In 2013, a group of doctors declared in the British Medical Journal that food hunger is a ‘public health emergency’. Often when thinking about food scarcity, we tend to think about developing countries and famine. We forget that food hunger is present on our doorstep. We come face to face with it every day without even realising; perhaps whilst walking down Cornmarket at night or in the supermarket aisles where a mother may be visibly conflicted as she decides how to make her last £2 feed four people that evening. It is an issue that should not exist anywhere, but especially not in one of the world’s largest economies, where supermarkets are packed to the brim, full of food they will throw out at the close of business.
As a result of the 2008 Financial crisis and the subsequent austerity measures introduced by David Cameron and the coalition government, the use of food banks has grown drastically.
Furthermore, a 2012 study undertaken by Netmums found that 20% of mothers missed out on meals so they could feed their children instead. More and more children are showing up to school malnourished and underweight and whilst many see school holidays as a much needed break, for many families it is a very stressful time because they cannot afford to feed their children.
The first step to alleviating this issue is acknowledging that it exists. The Conservative government has to realise the severity of this is- sue and how deeply it runs through the country. In 2017, Jacob Rees-Mogg notably commented that “inevitably, the state can’t do everything, so I think that there is good within food banks”.
There aren’t. There is one simple reason: Conservative government policy has caused so much strain on low-income people that they have resorted on charity to fulfil their own and their families most basic needs. The government needs to stop brushing it under the carpet and its reliance on food banks and charities to address its shortcomings and inadequacies.
Once the government recognises the reality of the issue, they need to reform the current benefits and universal credits system.
In particular, they must work harder to ensure that there are no delays or gaps in income. Even a lag of one day can be too much. It is important to note that some people even lack access to food banks or are unaware or embarrassed to use them.
We need to have a system which understands the context of the issue that it is attempting to be solved. In fact, we already have a welfare system that has the primary aim of reducing poverty, a system that those who are on the boundary of survival rely heavily on.
Therefore, it would make sense and it would be reasonable to expect that this system also has a solution built in which addresses the issues that will inevitably arise if payments are delayed. This can only happen if there the government initiates a cultural shift and changes the approach currently employed and exhibited by local councils.
The first would be to limit the use of benefit sanctioning in only a few exceptional cases and have a greater understanding and respect for the people who are appealing for help.
The government needs to rethink its harsh austerity measures that are disproportionately affecting low-income people.
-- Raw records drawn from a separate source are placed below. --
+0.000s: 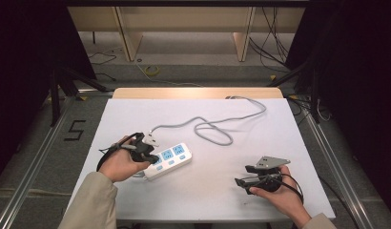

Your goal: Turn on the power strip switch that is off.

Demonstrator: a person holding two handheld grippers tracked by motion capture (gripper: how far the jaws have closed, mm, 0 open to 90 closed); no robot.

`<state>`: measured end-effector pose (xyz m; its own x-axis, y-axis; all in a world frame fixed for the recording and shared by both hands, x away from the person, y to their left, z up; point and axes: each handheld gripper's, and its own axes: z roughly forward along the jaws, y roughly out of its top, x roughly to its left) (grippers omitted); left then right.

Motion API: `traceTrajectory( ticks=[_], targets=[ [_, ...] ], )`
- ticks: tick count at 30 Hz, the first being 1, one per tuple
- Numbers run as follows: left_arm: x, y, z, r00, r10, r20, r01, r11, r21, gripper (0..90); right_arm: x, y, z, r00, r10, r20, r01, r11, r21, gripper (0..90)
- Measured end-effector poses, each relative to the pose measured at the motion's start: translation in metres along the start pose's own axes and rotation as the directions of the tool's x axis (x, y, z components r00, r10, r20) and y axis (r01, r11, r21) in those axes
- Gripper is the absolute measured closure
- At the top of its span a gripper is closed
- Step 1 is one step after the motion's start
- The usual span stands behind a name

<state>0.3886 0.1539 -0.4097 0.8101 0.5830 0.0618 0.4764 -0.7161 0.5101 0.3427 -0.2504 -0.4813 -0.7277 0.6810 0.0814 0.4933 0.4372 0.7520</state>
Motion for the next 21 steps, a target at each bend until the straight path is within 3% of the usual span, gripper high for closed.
traceTrajectory(
  ticks=[21],
  targets=[
    [-0.005,0.011,0.006,0.9995,0.031,0.002,-0.031,0.9994,0.013,89.7,0.000,0.000,0.000,1.0000,-0.004,0.000,0.004,1.000,0.001,33.6]
  ],
)
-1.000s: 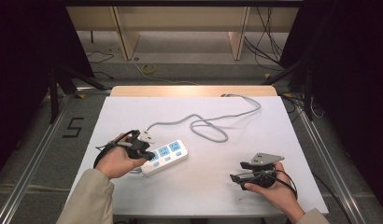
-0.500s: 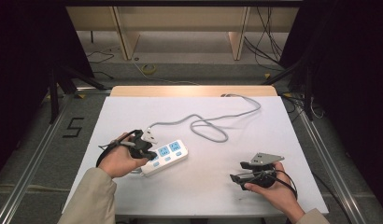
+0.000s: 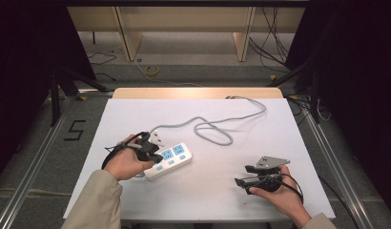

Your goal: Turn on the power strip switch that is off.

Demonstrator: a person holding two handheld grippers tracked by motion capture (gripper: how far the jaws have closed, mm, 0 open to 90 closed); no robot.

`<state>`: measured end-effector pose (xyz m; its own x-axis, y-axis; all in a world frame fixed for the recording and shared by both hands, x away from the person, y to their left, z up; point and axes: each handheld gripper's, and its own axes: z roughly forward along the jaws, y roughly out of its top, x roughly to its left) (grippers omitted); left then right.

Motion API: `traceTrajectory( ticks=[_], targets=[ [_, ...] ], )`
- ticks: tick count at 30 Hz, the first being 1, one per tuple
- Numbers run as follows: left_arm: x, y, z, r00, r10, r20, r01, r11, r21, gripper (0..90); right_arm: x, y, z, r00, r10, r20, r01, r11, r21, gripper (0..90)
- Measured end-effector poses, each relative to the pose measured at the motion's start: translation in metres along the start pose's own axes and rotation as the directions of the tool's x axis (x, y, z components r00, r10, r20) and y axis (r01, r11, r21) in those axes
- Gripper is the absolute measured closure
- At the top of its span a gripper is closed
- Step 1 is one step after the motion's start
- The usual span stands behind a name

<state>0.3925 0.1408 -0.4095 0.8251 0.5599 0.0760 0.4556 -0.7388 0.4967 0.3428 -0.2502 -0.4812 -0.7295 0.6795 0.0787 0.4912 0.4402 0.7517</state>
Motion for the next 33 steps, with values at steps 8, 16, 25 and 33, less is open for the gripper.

It needs to stop making the most vulnerable in our society pick between keeping warm or eating. It needs to stop making parents choose between feeding themselves and feeding their children. And it needs to recognise that this issue exists and it needs to stop tolerating it as just a by-product of economic security. If the only way this government thinks it can achieve economic security is by starving its poorest, then it confirms what we always knew about the Conservative party.
Until then, people in Oxford and across the nation will continue to suffer from nutritional poverty without any hope of a solution in the foreseeable future.